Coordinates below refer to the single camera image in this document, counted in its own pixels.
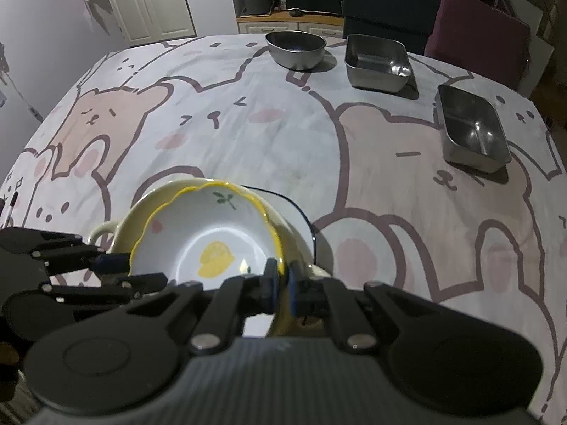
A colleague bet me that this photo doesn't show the lemon pattern scalloped bowl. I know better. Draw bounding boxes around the lemon pattern scalloped bowl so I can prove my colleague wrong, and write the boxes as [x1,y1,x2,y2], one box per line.
[130,180,285,290]

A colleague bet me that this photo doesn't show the cream two-handled bowl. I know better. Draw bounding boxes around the cream two-handled bowl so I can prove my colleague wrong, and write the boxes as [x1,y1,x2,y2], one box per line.
[88,177,323,337]

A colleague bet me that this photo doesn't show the white square plate blue rim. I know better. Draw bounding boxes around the white square plate blue rim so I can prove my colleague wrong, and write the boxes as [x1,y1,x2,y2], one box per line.
[246,185,316,266]

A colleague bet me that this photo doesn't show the steel rectangular container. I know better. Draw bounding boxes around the steel rectangular container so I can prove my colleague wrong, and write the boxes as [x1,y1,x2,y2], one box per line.
[345,34,412,93]
[436,85,511,174]

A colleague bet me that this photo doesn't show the round steel bowl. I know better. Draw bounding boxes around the round steel bowl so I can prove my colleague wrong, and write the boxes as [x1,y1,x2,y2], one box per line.
[265,31,327,71]

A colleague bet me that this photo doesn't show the black white marker pen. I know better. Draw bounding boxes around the black white marker pen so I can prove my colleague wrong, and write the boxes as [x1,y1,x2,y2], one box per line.
[3,191,18,228]

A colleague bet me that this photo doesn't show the bear pattern tablecloth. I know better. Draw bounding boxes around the bear pattern tablecloth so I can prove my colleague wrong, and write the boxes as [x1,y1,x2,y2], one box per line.
[1,35,566,424]

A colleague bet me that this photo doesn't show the wooden low drawer bench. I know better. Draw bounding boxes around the wooden low drawer bench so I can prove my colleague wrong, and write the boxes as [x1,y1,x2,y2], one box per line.
[236,11,344,39]

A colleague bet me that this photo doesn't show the white lower cabinet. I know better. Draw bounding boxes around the white lower cabinet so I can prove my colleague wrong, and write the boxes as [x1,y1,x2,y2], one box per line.
[108,0,196,46]

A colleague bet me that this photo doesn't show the dark green chair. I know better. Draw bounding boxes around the dark green chair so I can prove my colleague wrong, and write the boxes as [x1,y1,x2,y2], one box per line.
[342,0,441,55]

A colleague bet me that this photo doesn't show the maroon chair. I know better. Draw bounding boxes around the maroon chair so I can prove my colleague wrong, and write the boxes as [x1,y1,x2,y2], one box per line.
[425,0,530,89]

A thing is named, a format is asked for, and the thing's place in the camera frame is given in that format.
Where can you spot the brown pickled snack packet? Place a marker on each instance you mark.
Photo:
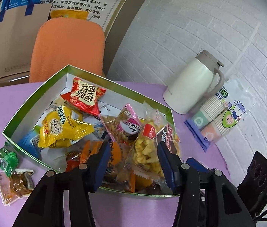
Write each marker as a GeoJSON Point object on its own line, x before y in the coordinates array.
{"type": "Point", "coordinates": [19, 185]}

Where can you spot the brown paper bag blue handles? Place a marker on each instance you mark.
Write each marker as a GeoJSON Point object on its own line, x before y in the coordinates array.
{"type": "Point", "coordinates": [19, 27]}

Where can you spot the Danco Galette snack pack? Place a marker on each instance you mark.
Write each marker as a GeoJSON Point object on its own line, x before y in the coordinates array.
{"type": "Point", "coordinates": [143, 158]}

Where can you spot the orange label clear snack bag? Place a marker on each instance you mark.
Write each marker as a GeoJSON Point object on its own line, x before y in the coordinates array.
{"type": "Point", "coordinates": [119, 177]}

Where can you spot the yellow snack bag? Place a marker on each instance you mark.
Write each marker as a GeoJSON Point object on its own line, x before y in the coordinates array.
{"type": "Point", "coordinates": [62, 127]}

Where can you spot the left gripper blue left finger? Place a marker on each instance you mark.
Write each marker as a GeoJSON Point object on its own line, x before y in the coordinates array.
{"type": "Point", "coordinates": [92, 166]}

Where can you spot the small green candy wrapper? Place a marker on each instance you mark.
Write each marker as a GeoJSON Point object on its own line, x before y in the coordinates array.
{"type": "Point", "coordinates": [8, 159]}

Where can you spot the red chip bag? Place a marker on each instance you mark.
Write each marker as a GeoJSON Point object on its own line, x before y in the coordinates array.
{"type": "Point", "coordinates": [84, 96]}

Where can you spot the pink label pasta snack bag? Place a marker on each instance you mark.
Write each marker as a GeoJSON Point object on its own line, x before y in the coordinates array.
{"type": "Point", "coordinates": [123, 128]}

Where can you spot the green cardboard box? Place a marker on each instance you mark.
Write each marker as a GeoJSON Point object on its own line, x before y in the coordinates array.
{"type": "Point", "coordinates": [48, 96]}

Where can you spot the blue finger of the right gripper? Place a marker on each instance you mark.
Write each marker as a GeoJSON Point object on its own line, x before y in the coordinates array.
{"type": "Point", "coordinates": [196, 165]}

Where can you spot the paper cups pack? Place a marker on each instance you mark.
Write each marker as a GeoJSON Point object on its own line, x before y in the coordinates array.
{"type": "Point", "coordinates": [220, 113]}

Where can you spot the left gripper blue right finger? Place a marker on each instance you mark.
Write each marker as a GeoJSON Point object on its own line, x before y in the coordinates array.
{"type": "Point", "coordinates": [179, 176]}

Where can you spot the right orange chair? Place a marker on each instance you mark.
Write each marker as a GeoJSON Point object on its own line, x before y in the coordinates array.
{"type": "Point", "coordinates": [67, 41]}

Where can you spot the white thermos jug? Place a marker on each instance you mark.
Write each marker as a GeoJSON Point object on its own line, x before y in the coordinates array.
{"type": "Point", "coordinates": [200, 80]}

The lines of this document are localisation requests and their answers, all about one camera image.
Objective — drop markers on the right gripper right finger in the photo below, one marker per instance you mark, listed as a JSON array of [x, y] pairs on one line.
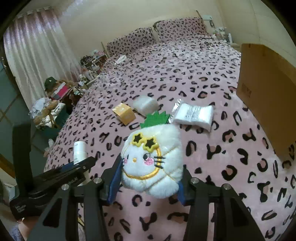
[[185, 193]]

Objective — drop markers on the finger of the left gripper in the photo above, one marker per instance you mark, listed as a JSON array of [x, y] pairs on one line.
[[76, 166]]

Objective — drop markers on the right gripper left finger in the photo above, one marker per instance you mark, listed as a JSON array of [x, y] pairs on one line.
[[111, 181]]

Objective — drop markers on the white cream tube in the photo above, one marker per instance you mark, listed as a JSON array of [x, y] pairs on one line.
[[80, 154]]

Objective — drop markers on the pineapple kitty plush pouch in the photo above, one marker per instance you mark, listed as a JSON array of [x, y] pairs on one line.
[[153, 157]]

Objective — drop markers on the yellow cardboard box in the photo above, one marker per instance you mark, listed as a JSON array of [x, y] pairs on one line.
[[124, 113]]

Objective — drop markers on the white cotton pads bag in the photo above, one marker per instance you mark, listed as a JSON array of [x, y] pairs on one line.
[[194, 115]]

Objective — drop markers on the clear plastic pack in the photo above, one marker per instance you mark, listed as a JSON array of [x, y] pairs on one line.
[[145, 105]]

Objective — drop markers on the leopard print pink blanket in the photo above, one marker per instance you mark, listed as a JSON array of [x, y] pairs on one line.
[[199, 71]]

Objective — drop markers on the brown teddy bear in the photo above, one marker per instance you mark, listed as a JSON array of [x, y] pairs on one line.
[[46, 111]]

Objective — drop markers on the pink and white box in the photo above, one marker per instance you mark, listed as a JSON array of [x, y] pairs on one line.
[[60, 92]]

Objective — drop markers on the green cap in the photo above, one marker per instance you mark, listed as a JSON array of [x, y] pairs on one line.
[[50, 84]]

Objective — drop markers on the cluttered left nightstand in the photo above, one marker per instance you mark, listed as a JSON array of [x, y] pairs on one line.
[[91, 66]]

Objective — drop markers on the white item on bed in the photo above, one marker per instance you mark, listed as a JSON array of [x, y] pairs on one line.
[[120, 60]]

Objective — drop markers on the white curtain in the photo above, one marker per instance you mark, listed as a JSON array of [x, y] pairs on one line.
[[36, 49]]

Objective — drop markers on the brown cardboard box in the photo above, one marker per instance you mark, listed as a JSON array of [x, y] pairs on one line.
[[267, 86]]

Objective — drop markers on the left leopard pillow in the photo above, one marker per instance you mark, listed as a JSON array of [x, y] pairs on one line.
[[129, 43]]

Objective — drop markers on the leopard pillow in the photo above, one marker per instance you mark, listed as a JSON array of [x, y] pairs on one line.
[[180, 28], [129, 43]]

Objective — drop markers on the right nightstand with bottles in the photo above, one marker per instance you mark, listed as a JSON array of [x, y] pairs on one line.
[[220, 33]]

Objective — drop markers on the right leopard pillow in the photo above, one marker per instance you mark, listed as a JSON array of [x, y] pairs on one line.
[[180, 28]]

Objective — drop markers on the white wardrobe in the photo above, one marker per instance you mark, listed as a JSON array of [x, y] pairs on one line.
[[250, 21]]

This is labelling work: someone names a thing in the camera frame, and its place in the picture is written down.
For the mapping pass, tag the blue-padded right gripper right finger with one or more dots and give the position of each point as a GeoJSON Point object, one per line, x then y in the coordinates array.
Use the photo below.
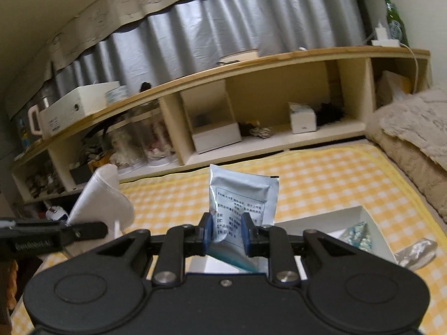
{"type": "Point", "coordinates": [274, 244]}

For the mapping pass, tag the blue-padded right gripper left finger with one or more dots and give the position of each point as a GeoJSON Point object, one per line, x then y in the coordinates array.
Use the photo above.
{"type": "Point", "coordinates": [178, 244]}

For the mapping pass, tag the blue white packet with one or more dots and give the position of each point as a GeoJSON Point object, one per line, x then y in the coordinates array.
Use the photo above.
{"type": "Point", "coordinates": [231, 194]}

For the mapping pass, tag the white face mask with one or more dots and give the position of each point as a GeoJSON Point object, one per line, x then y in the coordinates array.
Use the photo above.
{"type": "Point", "coordinates": [102, 201]}

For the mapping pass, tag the blue patterned fabric pouch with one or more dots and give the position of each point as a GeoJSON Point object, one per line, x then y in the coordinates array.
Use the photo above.
{"type": "Point", "coordinates": [358, 236]}

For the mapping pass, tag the yellow checkered bed blanket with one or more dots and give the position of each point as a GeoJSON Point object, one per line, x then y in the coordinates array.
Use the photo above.
{"type": "Point", "coordinates": [313, 182]}

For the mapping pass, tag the white shallow cardboard box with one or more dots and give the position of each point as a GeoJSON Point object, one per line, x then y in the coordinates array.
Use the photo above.
{"type": "Point", "coordinates": [332, 223]}

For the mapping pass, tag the pink dressed doll in case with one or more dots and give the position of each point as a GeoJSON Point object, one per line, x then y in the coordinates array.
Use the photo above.
{"type": "Point", "coordinates": [157, 146]}

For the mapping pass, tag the orange box with black print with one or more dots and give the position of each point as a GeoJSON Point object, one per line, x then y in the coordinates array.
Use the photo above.
{"type": "Point", "coordinates": [99, 162]}

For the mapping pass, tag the cream dressed doll in case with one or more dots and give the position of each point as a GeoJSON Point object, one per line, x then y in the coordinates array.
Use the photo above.
{"type": "Point", "coordinates": [127, 153]}

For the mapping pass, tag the white open box in shelf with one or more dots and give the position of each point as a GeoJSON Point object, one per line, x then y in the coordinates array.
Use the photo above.
{"type": "Point", "coordinates": [214, 136]}

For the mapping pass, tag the white tissue box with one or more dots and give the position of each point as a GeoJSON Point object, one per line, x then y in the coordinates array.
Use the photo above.
{"type": "Point", "coordinates": [302, 118]}

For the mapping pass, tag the wooden headboard shelf unit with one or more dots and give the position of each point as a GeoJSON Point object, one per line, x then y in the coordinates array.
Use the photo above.
{"type": "Point", "coordinates": [339, 84]}

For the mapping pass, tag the long white box on shelf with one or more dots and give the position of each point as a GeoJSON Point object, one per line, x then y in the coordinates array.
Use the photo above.
{"type": "Point", "coordinates": [74, 106]}

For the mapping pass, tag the crumpled silver wrapper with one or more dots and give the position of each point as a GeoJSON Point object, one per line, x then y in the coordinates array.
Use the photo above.
{"type": "Point", "coordinates": [417, 255]}

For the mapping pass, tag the beige fluffy blanket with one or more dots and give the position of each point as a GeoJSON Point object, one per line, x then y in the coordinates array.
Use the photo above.
{"type": "Point", "coordinates": [412, 132]}

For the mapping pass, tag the white charger on shelf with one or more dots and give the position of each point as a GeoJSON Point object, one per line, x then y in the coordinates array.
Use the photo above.
{"type": "Point", "coordinates": [381, 38]}

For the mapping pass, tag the silver curtain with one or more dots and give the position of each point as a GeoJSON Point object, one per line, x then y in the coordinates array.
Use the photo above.
{"type": "Point", "coordinates": [193, 35]}

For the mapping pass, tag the green glass bottle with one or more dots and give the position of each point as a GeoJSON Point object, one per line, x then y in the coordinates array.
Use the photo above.
{"type": "Point", "coordinates": [395, 23]}

· · · · ·

◆ **WHAT YOU SHOULD DO**:
Each line holding the word "orange" must be pulled from the records.

◆ **RESPONSE**:
Where can you spot the orange label clear snack bag? Place a marker on each instance you mark.
Where can you spot the right orange chair? Place a marker on each instance you mark.
For the mapping pass, tag the orange box with black print with one or more dots and give the position of each point as a GeoJSON Point object, one per line, x then y in the coordinates array.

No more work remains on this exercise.